**EXERCISE**
All lines of the listing that contain "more" should be shown in full.

*-*-*

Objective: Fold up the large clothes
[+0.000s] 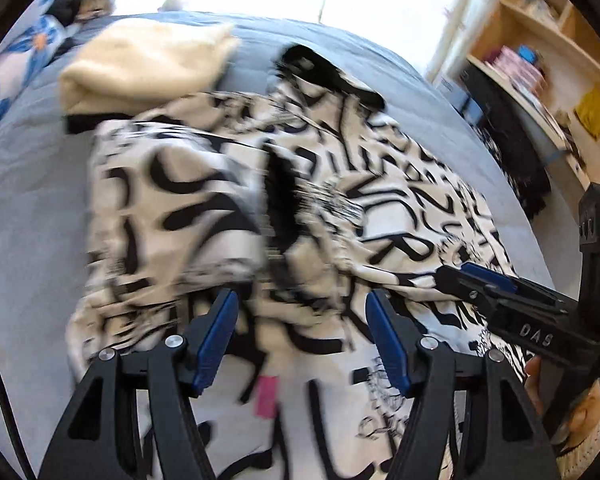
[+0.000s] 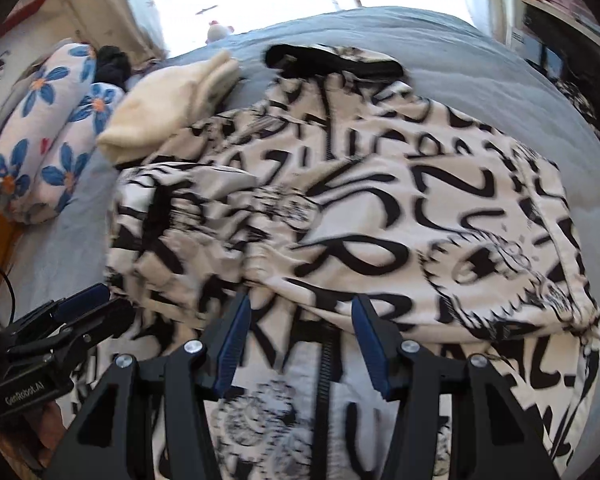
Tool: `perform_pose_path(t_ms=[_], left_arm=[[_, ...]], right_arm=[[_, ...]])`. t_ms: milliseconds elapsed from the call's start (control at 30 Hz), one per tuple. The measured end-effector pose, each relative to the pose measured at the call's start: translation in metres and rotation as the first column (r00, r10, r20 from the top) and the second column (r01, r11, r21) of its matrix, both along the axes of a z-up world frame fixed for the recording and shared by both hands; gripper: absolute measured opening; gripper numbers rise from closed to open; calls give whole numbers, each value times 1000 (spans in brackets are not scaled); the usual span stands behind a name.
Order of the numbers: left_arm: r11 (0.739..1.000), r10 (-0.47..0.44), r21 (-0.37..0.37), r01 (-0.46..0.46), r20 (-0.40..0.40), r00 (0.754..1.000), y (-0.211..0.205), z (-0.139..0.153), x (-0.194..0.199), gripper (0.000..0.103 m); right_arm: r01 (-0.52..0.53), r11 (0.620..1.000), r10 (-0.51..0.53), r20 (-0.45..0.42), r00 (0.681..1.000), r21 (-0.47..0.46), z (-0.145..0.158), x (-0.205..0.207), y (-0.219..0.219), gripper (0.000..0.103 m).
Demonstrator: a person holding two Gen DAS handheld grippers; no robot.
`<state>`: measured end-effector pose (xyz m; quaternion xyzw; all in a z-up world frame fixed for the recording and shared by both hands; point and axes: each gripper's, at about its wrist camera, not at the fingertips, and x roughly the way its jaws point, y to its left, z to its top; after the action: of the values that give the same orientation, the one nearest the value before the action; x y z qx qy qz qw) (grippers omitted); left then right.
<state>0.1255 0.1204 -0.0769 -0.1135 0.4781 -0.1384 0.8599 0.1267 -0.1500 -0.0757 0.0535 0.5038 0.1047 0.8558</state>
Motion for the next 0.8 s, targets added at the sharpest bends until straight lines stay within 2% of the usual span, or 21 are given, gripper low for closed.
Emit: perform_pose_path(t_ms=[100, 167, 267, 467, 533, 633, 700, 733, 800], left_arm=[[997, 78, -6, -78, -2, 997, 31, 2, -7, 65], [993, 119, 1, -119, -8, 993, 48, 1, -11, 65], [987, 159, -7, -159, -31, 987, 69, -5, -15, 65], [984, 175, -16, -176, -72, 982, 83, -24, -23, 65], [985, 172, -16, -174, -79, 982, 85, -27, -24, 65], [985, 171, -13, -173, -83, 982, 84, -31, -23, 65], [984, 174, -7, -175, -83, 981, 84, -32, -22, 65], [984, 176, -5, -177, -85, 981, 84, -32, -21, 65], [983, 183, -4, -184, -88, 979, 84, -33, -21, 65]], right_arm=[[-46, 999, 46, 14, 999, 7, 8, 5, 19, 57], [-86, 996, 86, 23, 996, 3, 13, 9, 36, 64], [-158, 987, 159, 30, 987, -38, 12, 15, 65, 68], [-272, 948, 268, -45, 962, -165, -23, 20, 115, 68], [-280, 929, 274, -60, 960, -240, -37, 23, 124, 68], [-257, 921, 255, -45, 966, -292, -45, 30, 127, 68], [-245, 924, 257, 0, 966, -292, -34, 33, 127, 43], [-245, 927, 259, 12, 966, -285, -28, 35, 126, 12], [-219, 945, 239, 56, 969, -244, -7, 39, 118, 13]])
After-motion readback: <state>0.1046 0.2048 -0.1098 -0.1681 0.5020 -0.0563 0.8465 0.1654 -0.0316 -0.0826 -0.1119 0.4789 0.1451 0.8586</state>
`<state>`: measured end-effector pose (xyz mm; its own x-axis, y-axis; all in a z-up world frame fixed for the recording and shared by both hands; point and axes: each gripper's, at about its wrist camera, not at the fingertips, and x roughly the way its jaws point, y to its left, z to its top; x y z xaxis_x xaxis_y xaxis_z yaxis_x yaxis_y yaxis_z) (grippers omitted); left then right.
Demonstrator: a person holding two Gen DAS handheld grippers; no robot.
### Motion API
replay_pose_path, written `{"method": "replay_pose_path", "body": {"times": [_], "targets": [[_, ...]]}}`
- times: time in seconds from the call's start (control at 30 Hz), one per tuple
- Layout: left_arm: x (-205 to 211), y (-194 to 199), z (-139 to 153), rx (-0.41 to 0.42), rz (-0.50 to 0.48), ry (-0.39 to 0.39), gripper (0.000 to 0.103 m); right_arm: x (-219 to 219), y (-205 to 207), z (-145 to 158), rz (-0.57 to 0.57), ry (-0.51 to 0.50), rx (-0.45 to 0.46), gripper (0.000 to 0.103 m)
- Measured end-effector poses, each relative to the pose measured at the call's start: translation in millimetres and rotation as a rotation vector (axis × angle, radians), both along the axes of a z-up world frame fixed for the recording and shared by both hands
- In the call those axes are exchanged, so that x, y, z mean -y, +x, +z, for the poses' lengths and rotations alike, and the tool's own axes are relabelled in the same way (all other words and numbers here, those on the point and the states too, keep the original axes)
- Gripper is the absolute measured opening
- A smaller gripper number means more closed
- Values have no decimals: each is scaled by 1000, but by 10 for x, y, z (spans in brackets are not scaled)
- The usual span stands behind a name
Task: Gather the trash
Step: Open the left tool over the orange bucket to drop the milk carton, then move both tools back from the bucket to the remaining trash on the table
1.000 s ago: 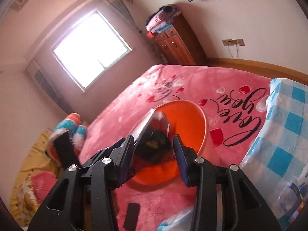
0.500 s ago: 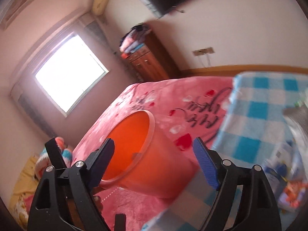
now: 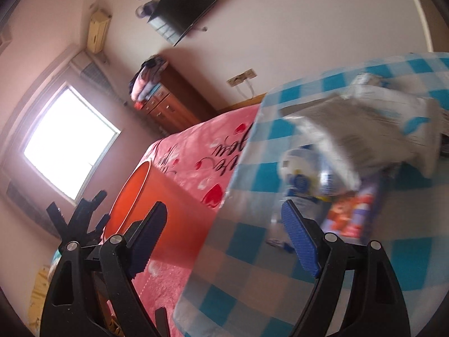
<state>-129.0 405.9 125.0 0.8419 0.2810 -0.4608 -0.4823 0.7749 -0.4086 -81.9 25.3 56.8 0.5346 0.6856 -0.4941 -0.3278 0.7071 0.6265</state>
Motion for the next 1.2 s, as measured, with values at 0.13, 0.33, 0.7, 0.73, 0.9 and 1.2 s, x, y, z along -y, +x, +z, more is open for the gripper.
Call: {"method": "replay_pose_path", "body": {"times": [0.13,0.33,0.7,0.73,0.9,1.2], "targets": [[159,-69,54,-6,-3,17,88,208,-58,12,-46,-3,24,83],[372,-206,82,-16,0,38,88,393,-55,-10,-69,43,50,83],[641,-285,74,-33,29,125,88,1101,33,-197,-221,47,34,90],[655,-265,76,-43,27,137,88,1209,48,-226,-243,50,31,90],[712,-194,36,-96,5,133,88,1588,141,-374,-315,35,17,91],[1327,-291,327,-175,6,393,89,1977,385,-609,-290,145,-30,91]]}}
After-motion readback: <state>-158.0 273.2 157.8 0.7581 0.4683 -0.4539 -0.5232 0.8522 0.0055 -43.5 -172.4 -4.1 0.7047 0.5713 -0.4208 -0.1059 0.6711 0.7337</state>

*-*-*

**ANSWER BELOW**
- A smaller gripper number means more closed
Motion for the next 1.2 s, as measured, with values at 0.13, 0.33, 0.7, 0.73, 0.9 and 1.2 s, x, y, z along -y, +x, +z, more is open for the gripper.

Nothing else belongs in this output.